-- Opening Marker --

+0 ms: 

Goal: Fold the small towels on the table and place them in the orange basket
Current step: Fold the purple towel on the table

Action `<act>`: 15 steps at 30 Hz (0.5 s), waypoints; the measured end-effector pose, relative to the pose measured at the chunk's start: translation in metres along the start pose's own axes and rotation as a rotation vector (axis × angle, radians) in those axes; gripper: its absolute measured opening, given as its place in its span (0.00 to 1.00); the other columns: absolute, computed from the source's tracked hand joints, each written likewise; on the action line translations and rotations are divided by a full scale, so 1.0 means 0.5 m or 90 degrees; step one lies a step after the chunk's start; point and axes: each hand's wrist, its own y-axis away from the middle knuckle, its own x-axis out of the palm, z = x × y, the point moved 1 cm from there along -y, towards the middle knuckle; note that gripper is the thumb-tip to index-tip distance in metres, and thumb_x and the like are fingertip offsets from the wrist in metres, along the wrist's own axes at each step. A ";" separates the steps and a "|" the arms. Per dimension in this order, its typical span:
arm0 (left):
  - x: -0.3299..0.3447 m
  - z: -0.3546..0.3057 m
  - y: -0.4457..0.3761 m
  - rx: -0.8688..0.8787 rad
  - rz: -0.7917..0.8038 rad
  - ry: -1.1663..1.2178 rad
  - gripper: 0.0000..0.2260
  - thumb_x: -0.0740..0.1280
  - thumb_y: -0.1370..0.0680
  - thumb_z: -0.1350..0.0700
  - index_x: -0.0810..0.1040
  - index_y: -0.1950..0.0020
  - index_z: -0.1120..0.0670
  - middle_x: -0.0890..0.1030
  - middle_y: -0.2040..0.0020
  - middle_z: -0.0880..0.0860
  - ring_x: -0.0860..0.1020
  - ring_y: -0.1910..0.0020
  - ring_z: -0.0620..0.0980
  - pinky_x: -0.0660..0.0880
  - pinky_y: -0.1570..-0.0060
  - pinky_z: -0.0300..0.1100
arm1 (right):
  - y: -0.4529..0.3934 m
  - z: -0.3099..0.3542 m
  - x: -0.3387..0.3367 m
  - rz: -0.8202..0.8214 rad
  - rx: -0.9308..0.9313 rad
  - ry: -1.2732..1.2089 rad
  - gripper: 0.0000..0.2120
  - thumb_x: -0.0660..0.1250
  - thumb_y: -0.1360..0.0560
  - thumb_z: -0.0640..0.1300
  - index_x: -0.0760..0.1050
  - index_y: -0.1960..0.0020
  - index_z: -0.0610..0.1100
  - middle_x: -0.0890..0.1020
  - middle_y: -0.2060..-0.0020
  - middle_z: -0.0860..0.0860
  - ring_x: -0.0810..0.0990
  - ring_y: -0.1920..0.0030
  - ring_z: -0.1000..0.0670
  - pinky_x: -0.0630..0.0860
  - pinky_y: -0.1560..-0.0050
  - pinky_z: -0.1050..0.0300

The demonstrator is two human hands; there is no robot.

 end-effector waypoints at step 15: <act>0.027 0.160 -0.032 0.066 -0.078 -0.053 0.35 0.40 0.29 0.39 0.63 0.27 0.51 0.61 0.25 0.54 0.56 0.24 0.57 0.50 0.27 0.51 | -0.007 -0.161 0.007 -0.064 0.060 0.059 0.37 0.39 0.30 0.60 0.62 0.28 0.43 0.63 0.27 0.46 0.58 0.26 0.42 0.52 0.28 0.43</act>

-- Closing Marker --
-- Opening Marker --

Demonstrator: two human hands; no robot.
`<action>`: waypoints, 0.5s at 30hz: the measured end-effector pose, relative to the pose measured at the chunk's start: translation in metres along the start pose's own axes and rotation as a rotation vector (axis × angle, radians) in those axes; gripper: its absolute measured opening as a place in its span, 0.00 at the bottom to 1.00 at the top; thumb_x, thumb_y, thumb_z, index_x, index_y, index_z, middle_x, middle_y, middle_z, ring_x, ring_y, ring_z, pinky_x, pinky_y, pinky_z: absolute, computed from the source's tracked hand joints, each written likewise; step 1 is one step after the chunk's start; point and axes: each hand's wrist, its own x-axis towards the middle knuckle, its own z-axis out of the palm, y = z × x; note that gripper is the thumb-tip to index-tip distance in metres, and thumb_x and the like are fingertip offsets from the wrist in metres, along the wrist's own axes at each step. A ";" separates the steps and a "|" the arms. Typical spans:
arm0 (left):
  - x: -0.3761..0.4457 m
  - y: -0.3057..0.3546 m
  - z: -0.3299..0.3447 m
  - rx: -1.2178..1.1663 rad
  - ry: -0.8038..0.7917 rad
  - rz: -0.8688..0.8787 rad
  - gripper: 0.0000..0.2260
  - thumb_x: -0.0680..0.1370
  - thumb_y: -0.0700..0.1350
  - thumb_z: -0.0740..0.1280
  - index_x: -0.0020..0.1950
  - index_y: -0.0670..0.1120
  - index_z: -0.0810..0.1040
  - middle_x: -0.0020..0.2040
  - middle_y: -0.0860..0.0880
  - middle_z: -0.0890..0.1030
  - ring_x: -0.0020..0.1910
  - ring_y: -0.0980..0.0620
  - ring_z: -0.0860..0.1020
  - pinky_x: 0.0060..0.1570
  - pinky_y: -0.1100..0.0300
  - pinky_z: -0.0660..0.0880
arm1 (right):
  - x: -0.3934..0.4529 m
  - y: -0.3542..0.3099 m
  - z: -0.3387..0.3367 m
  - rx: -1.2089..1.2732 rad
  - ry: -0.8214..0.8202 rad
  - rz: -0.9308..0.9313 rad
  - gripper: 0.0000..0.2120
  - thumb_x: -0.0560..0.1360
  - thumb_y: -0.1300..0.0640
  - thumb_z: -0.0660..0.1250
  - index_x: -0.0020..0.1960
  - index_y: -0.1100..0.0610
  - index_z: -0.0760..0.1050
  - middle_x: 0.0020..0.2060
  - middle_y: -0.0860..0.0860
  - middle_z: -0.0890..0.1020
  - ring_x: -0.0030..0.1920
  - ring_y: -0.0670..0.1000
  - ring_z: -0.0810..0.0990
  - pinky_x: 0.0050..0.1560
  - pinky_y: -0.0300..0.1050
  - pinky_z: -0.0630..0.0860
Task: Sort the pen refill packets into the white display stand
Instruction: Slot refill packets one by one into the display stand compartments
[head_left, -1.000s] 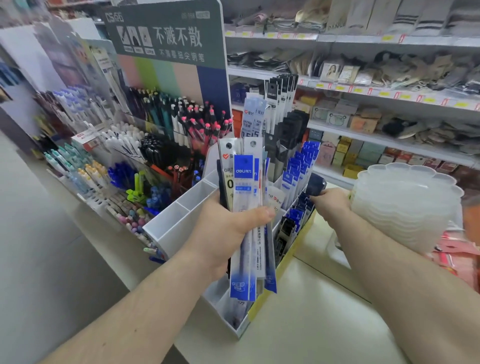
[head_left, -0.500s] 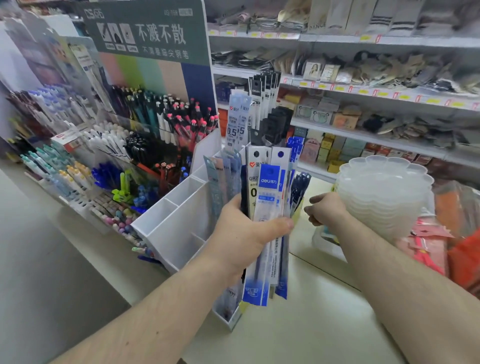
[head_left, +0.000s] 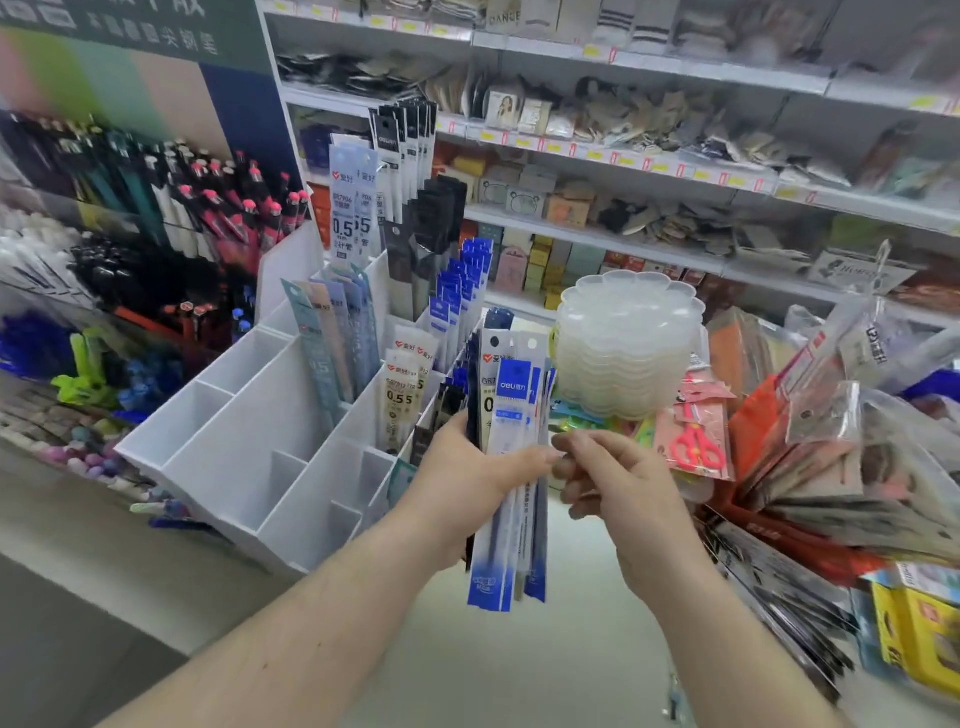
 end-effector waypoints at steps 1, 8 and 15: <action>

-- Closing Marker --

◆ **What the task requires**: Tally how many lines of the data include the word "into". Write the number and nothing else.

◆ **Output**: 2